Number of crimes committed by released arrestees jumped after Chicago-area bail reform, study says
Cook County Jail in Chicago. Photo by Stephen Hogan/Flickr
An analysis of bail reform in Cook County, Illinois, underplayed the increase in crime that followed, according to a University of Utah study and a review by the Chicago Tribune.
The initial study by Cook County Chief Judge Timothy Evans, released last May, had found there was no increase in violent crime after the reforms and reported few released defendants were later charged with violent crimes.
The Chicago Tribune obtained the data and learned that Evans’ analysis included only defendants charged with felonies (and not misdemeanors) before release, and only included the first new charge against defendants after their release. Evans’ study also used a restrictive definition of violent crime.
The Tribune identified 21 defendants released after bail reform who were later accused of murder, while Evans’ report said there were only three.
A second analysis by two University of Utah law professors also identified flaws, according to the Crime Report and a University of Utah press release. The county study merely looked at crime rates before and after bail reform, without looking at other factors that could affect the rate, the study said.
One factor that could have influenced the numbers: A significant part of the “before” period coincided with a spike in homicides in Chicago, while the “after” period coincided with an intense effort to reduce crime. In addition, there were more warm weather months in the “before” period—that’s when violent crime is higher—than in the “after” period.

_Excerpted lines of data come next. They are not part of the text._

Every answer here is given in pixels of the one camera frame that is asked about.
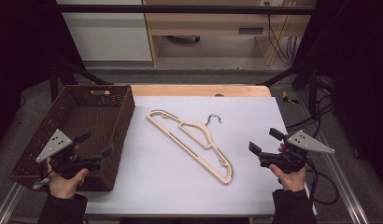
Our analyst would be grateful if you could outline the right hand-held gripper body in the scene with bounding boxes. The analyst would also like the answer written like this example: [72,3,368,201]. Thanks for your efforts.
[258,130,336,175]

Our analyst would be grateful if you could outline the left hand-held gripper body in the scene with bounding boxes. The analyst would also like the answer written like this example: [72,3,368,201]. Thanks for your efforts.
[35,128,104,180]

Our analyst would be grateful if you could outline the brown woven basket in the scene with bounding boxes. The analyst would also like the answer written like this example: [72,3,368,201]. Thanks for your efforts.
[8,84,136,192]

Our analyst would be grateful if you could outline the beige hanger with metal hook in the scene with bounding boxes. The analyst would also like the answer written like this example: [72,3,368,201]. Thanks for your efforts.
[145,108,234,186]

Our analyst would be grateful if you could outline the person's right hand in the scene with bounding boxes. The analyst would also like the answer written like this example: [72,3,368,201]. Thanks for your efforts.
[268,163,307,192]

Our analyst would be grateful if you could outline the person's left hand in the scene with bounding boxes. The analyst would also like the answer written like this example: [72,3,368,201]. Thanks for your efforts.
[47,157,90,200]

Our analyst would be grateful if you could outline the yellow and black tool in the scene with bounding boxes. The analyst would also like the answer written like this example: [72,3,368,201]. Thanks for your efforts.
[280,91,300,105]

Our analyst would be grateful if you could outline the black metal stand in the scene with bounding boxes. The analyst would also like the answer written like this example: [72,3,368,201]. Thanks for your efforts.
[49,58,115,104]
[260,58,320,119]

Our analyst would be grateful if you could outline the white table sheet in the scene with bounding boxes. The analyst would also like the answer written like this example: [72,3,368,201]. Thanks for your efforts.
[83,95,289,217]

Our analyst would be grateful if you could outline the dark curtain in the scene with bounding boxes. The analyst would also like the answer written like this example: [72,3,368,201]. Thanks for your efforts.
[294,0,383,190]
[0,0,85,152]

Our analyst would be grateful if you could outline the white cabinet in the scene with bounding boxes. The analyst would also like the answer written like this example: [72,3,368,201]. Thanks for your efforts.
[55,0,153,63]

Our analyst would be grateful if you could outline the light wooden desk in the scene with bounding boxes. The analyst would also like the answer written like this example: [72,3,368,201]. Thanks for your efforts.
[142,0,319,67]

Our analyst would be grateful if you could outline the black floor cables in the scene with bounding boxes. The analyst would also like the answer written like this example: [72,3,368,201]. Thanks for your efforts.
[285,92,335,133]

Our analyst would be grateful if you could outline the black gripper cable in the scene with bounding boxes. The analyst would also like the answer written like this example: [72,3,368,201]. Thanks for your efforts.
[305,158,341,206]

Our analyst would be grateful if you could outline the grey cable plug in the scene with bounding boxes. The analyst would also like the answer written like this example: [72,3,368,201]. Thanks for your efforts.
[32,176,52,191]

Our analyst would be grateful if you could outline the aluminium rail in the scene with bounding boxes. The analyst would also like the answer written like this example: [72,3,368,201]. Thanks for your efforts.
[317,136,370,224]
[0,182,26,224]

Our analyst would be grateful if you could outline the black hanging cables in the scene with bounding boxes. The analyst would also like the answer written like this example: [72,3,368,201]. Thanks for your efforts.
[266,2,303,65]

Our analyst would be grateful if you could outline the black frame bar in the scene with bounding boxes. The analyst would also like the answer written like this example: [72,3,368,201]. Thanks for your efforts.
[55,4,317,15]

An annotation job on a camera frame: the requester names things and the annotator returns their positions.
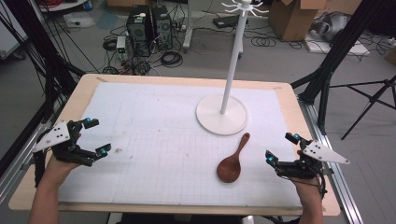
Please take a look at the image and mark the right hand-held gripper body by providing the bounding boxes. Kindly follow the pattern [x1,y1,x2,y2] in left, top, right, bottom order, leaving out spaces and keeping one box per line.
[274,139,351,181]

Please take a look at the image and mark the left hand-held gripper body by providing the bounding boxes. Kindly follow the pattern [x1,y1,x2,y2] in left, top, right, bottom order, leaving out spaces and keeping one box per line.
[32,120,97,167]

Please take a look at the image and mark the brown wooden spoon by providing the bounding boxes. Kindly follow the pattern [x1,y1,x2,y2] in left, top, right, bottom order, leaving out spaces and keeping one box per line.
[216,132,251,184]

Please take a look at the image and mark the white hook stand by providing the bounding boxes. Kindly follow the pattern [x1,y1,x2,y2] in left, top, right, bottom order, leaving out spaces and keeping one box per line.
[195,0,270,136]

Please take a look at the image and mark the person's right hand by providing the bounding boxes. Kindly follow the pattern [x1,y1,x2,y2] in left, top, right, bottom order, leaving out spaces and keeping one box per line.
[289,176,325,191]

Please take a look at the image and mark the person's left hand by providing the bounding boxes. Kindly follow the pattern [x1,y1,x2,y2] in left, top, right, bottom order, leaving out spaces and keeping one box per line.
[42,154,83,185]

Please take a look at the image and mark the white grid mat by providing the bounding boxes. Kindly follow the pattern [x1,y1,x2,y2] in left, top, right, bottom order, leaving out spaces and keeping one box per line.
[58,81,303,208]

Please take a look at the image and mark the black tripod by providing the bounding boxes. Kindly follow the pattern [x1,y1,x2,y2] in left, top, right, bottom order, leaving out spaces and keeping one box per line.
[329,74,396,141]

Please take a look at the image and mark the small grey box device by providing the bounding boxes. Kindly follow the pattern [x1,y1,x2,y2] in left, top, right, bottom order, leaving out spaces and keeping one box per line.
[116,35,128,61]

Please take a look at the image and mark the white foam board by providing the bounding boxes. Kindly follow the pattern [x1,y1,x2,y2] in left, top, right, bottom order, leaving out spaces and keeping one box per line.
[304,33,372,58]

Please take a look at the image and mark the large black computer tower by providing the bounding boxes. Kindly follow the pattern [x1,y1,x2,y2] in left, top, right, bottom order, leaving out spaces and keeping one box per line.
[125,5,154,58]

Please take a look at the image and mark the brown cardboard box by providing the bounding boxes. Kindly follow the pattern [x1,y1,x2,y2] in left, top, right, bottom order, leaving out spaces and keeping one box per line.
[268,0,327,42]

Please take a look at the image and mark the slim black computer tower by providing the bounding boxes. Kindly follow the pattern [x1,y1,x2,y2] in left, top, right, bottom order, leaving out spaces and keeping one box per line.
[151,5,174,51]

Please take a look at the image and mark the grey bag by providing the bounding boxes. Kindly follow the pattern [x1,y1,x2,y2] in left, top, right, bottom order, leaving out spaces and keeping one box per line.
[310,11,350,42]

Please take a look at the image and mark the white metal stand leg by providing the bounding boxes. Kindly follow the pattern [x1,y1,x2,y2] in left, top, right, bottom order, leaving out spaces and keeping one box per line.
[182,0,194,53]

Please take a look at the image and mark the flat black device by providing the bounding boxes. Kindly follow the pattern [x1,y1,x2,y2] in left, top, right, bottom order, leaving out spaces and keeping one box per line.
[212,14,249,30]

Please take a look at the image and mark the aluminium rail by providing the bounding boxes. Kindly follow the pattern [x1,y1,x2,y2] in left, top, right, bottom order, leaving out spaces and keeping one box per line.
[298,98,364,224]
[0,119,55,204]

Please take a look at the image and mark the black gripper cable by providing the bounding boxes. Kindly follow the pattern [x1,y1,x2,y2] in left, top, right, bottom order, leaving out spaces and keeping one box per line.
[290,172,329,201]

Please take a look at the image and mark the black metal frame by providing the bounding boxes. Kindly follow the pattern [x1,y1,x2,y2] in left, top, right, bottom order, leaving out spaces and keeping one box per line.
[290,0,388,135]
[0,0,87,125]

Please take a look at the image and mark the thick coiled black cable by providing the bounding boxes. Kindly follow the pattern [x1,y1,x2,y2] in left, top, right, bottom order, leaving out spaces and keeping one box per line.
[160,49,184,68]

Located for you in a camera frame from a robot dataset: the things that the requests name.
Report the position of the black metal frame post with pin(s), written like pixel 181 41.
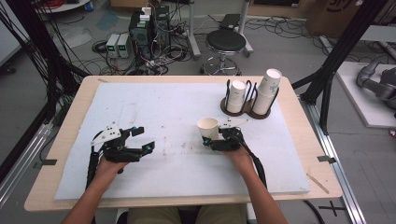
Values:
pixel 339 46

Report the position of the cardboard box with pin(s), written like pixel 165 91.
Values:
pixel 330 18

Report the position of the black round stool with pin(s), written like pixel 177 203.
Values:
pixel 225 40

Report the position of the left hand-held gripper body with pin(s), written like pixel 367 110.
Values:
pixel 120 152

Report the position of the wooden table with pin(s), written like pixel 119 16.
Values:
pixel 311 140

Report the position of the white platform board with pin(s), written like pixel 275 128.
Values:
pixel 355 102

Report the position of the single white paper cup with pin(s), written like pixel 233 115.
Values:
pixel 208 128

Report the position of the brown cup holder black rods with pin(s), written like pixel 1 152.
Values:
pixel 247 113

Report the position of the person's khaki pants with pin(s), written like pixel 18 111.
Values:
pixel 149 216

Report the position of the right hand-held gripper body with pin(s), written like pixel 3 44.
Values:
pixel 229 143

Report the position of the person's right hand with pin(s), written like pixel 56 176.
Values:
pixel 241 160

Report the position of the short stack of paper cups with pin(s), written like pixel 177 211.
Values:
pixel 235 96

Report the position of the thin wooden stick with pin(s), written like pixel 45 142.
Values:
pixel 317 183

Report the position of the grey power supply unit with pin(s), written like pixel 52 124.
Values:
pixel 123 45
pixel 112 45

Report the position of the aluminium rail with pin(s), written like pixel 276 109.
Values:
pixel 339 174
pixel 21 165

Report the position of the white foam mat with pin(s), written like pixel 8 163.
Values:
pixel 174 102

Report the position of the white stand leg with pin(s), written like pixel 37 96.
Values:
pixel 246 37
pixel 193 31

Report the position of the black tape strip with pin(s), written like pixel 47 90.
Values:
pixel 327 159
pixel 49 162

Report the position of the black computer tower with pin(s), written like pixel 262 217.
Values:
pixel 140 34

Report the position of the tall stack of paper cups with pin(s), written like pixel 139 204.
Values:
pixel 264 96

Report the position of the person's left hand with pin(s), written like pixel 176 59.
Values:
pixel 109 169

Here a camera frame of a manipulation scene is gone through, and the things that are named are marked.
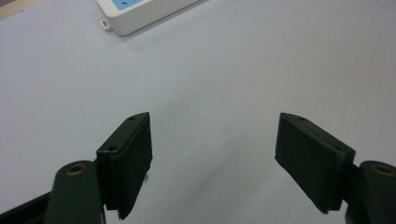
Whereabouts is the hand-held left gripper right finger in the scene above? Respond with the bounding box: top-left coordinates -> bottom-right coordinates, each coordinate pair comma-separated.
274,112 -> 357,215

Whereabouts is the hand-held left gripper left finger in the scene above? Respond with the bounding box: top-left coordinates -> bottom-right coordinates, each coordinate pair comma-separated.
95,111 -> 154,220

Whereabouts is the white power strip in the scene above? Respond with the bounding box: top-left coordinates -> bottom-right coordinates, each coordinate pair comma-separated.
94,0 -> 204,37

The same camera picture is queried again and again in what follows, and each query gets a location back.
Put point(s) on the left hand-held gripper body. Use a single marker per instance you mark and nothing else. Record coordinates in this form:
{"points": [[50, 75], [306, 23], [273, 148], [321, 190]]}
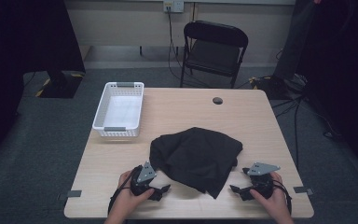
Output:
{"points": [[145, 174]]}

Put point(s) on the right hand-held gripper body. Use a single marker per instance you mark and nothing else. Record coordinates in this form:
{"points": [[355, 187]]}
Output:
{"points": [[262, 183]]}

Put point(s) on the black cloth garment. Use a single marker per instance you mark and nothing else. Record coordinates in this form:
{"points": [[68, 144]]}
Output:
{"points": [[195, 155]]}

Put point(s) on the person's right hand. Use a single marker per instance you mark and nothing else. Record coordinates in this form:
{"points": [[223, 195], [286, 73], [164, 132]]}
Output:
{"points": [[276, 202]]}

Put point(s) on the person's left hand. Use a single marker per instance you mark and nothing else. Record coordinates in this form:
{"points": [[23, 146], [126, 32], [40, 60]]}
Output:
{"points": [[126, 199]]}

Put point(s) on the grey tape strip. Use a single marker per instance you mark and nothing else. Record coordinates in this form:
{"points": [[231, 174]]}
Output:
{"points": [[304, 190], [71, 194]]}

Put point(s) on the white plastic basket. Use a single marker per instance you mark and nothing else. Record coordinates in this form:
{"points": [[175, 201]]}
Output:
{"points": [[119, 112]]}

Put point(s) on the dark equipment pile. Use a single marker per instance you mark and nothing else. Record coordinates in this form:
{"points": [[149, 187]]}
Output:
{"points": [[276, 85]]}

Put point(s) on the black folding chair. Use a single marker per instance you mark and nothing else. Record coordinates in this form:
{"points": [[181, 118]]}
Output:
{"points": [[213, 56]]}

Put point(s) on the dark curtain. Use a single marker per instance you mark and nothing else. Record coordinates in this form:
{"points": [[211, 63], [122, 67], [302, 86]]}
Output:
{"points": [[18, 46], [348, 77]]}

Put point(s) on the grey leaning panel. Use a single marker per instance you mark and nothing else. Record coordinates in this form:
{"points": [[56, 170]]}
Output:
{"points": [[295, 40]]}

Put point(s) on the white wall outlet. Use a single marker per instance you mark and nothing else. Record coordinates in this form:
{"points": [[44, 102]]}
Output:
{"points": [[173, 5]]}

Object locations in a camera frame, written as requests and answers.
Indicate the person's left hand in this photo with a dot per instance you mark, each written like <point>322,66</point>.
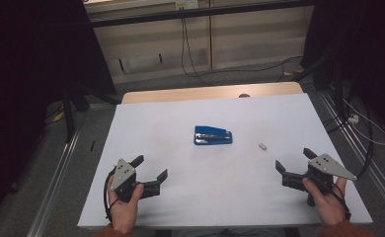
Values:
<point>124,210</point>

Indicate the person's right hand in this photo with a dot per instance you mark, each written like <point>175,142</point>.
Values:
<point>327,204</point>

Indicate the dark table grommet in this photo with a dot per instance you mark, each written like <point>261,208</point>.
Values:
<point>244,95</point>

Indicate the white power plug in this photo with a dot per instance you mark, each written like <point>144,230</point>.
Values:
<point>353,118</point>

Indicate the black metal stand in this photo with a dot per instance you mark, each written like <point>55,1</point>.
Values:
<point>69,115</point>
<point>337,85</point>

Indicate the black curtain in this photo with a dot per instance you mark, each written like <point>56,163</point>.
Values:
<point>22,65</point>
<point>361,49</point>

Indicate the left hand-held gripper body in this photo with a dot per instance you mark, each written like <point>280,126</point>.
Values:
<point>123,174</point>

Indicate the black horizontal bar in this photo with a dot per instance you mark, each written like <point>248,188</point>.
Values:
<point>197,13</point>

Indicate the aluminium floor rail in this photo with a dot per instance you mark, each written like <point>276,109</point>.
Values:
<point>54,187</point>
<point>378,179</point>

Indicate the white wall outlet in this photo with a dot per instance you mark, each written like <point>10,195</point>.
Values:
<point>187,4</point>

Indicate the blue stapler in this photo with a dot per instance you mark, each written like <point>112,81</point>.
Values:
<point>213,136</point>

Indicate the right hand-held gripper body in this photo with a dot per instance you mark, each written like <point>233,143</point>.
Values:
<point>327,166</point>

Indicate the yellow floor tape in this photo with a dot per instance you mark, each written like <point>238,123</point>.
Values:
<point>294,72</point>
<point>58,116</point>

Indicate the small grey staple strip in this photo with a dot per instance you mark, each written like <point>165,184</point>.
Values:
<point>262,146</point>

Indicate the white table cover sheet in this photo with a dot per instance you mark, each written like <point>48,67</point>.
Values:
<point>213,194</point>

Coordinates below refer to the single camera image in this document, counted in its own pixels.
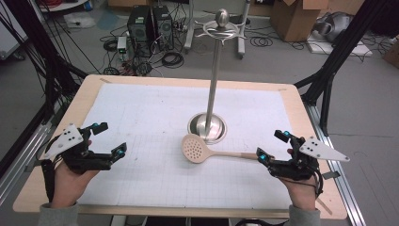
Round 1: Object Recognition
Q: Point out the person's right hand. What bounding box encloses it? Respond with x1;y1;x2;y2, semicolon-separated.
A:
277;176;318;211

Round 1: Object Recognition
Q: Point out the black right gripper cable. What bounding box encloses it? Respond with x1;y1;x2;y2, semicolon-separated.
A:
312;169;325;198

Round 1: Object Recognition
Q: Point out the white flat board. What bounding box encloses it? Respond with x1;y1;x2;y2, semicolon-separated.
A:
305;30;375;58

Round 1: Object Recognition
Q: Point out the aluminium rail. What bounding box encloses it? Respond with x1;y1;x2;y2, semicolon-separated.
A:
305;103;367;226
0;121;54;205

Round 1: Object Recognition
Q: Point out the person's left hand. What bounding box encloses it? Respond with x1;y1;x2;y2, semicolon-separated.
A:
51;162;101;209

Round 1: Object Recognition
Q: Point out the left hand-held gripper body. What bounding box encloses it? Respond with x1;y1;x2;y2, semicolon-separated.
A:
39;122;116;175

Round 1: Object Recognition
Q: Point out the small cardboard box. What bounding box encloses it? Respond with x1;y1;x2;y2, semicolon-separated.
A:
382;35;399;69

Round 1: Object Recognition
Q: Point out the black clip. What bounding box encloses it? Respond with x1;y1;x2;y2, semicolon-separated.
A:
321;170;342;181

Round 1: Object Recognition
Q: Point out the black computer tower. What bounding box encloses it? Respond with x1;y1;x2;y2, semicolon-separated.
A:
126;6;154;58
152;5;175;52

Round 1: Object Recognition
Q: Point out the beige slotted spoon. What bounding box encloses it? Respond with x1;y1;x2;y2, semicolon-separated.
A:
181;133;260;165

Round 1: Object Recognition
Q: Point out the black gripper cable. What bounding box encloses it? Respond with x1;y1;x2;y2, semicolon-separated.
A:
40;159;56;203
312;169;325;198

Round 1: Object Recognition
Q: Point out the coiled black cable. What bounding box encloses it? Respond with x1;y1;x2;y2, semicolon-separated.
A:
248;36;274;48
161;51;185;70

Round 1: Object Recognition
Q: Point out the large cardboard box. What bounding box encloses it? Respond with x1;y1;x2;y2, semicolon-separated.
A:
270;0;330;43

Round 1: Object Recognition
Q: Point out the small white electronic box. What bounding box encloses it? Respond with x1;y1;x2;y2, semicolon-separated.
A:
117;36;128;55

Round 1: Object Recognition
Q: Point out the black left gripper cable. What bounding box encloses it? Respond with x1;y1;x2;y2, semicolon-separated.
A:
40;159;56;203

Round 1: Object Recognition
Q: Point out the white grid mat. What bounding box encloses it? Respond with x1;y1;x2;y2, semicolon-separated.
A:
76;82;299;210

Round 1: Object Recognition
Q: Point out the white stand leg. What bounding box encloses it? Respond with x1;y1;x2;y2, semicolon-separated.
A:
183;0;196;54
236;0;252;60

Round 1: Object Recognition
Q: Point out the grey machine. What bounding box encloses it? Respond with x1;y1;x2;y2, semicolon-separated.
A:
313;11;354;43

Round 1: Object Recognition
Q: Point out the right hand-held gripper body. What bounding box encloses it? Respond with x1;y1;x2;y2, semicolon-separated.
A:
267;136;351;182

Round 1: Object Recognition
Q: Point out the black frame post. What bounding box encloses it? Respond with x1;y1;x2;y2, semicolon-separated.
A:
3;0;89;124
294;0;391;137

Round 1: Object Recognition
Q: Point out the steel utensil stand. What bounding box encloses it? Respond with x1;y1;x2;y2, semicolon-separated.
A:
186;8;248;146

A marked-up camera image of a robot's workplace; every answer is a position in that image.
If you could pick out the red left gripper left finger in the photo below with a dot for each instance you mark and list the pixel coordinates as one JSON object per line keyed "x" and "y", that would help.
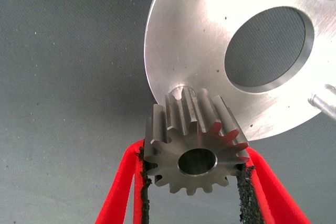
{"x": 118, "y": 197}

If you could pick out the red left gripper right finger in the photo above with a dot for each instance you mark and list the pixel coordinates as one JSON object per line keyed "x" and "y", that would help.
{"x": 273, "y": 195}

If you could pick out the small steel spur gear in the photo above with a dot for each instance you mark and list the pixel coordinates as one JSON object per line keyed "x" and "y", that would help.
{"x": 170, "y": 155}

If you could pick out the round metal carrier plate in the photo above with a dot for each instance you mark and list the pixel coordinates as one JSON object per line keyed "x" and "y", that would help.
{"x": 197, "y": 37}

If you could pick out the dark grey table cloth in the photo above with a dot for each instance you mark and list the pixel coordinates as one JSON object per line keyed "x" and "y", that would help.
{"x": 65, "y": 51}

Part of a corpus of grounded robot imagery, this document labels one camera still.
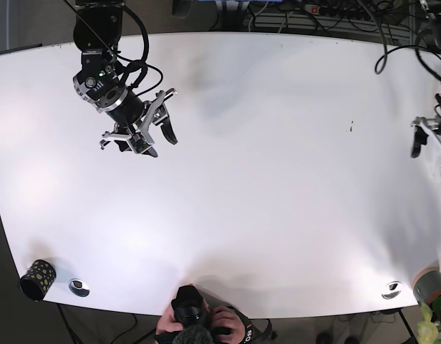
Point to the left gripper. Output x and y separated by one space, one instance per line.
425 127

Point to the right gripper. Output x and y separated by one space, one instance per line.
131 115

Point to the black photo camera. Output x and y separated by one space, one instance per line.
190 308

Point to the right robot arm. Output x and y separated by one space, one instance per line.
107 80

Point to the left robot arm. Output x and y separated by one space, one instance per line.
428 40

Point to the photographer right hand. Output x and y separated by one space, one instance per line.
167 322

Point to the photographer left hand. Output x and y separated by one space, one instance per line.
224 317

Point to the grey plant pot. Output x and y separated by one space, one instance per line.
426 286

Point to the right silver table grommet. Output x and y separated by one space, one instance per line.
391 290

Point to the silver table grommet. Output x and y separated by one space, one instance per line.
391 290
78 287

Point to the left silver table grommet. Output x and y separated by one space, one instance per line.
78 287

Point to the green potted plant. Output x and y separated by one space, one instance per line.
429 328

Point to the black gold-spotted cup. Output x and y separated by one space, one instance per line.
37 280

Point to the fuzzy grey microphone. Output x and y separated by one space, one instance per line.
194 334

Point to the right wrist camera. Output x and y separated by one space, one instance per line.
140 146

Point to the power strip red switch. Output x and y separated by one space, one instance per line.
324 10

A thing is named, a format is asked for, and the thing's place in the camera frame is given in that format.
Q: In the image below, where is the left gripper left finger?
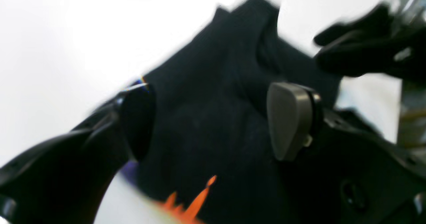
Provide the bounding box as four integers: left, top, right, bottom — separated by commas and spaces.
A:
0, 84, 156, 224

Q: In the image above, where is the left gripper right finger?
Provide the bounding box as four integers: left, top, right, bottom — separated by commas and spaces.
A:
267, 82, 425, 224

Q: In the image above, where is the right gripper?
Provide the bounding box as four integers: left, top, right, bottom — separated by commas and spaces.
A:
314, 3, 425, 78

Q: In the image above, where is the black T-shirt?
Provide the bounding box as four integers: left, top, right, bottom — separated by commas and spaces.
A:
122, 0, 343, 224

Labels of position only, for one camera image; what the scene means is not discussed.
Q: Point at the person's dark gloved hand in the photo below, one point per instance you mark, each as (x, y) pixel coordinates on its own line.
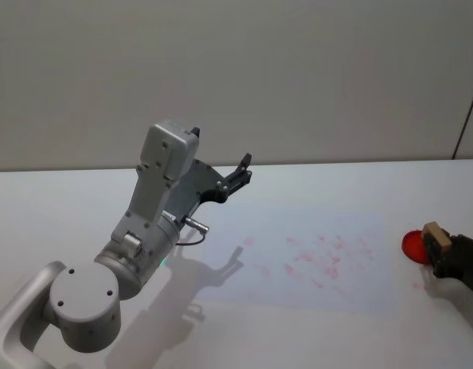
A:
(461, 261)

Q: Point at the white table cloth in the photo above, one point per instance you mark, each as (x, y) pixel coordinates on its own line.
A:
(297, 315)

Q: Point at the wooden block eraser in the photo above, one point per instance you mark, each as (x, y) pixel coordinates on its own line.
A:
(436, 235)

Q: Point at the red round disc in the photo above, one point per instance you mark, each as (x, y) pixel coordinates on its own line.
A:
(413, 246)

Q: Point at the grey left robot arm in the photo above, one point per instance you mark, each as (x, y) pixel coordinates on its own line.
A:
(86, 300)

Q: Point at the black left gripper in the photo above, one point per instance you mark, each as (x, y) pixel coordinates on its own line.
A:
(199, 180)

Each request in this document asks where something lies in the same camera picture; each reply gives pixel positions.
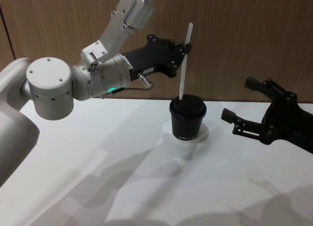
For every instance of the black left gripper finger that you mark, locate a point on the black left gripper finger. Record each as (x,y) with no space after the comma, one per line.
(184,48)
(176,64)

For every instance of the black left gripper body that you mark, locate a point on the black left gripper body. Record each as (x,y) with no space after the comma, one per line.
(156,54)

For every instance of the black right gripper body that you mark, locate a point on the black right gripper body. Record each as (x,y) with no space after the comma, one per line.
(291,120)

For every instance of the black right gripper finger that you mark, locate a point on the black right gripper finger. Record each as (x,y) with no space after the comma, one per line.
(276,91)
(254,130)

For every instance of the white stir stick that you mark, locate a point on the white stir stick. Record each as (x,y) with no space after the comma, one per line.
(183,76)

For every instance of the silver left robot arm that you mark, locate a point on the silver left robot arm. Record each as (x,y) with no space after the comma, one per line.
(49,81)

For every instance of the black plastic cup lid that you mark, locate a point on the black plastic cup lid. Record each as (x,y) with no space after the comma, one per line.
(187,106)

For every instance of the white round coaster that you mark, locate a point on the white round coaster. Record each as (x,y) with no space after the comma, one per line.
(204,135)

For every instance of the black paper cup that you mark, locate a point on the black paper cup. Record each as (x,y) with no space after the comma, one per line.
(186,128)

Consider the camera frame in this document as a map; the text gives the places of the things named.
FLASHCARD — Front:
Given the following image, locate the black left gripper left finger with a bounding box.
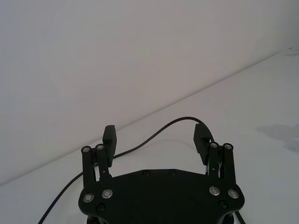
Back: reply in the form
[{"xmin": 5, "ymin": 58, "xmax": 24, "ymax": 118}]
[{"xmin": 80, "ymin": 125, "xmax": 118, "ymax": 204}]

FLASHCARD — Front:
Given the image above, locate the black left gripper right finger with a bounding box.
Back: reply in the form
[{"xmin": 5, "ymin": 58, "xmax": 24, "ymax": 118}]
[{"xmin": 192, "ymin": 123, "xmax": 241, "ymax": 201}]

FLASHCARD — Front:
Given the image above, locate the white tablecloth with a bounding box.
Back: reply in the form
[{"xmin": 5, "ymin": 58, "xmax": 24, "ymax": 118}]
[{"xmin": 0, "ymin": 50, "xmax": 299, "ymax": 224}]

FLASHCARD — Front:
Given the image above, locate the thin black cable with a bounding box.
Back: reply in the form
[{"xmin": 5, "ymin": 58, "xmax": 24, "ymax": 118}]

Also, defendants studied in the “before” period were tracked during a longer time period, giving them more time to commit crimes. “It is not an apples-to-apples comparison to look at one group of defendants who were released for, on average, 243 days and then to compare them to another group of defendants who were released for, on average, 154 days,” the Utah study said.
Using statistics to equalize the time periods, the Utah study found that both the number of crimes and the number of violent crimes committed by released defendants appear to have substantially increased after bail reform.
The Utah study estimated the number of released defendants charged with committing new crimes increased by 45%, and the number of released defendants who committed violent crimes increased by 33%.
About 4,000 more defendants were released in the 15-month period after bail reform than in the 15-month period before, an increase of about 20%.
“But the total (estimated) crimes committed in the ‘after’ period vs. the ‘before’ period went up by substantially more than 20%—indeed, by roughly 45%,” the researchers write. “So it appears that somewhat more than half of the additional estimated crimes appear to have resulted from the release of a more dangerous (i.e., more crime-prone) population of defendants.”
The University of Utah researchers who conducted the study are law professor Paul Cassell and economics professor Richard Fowles.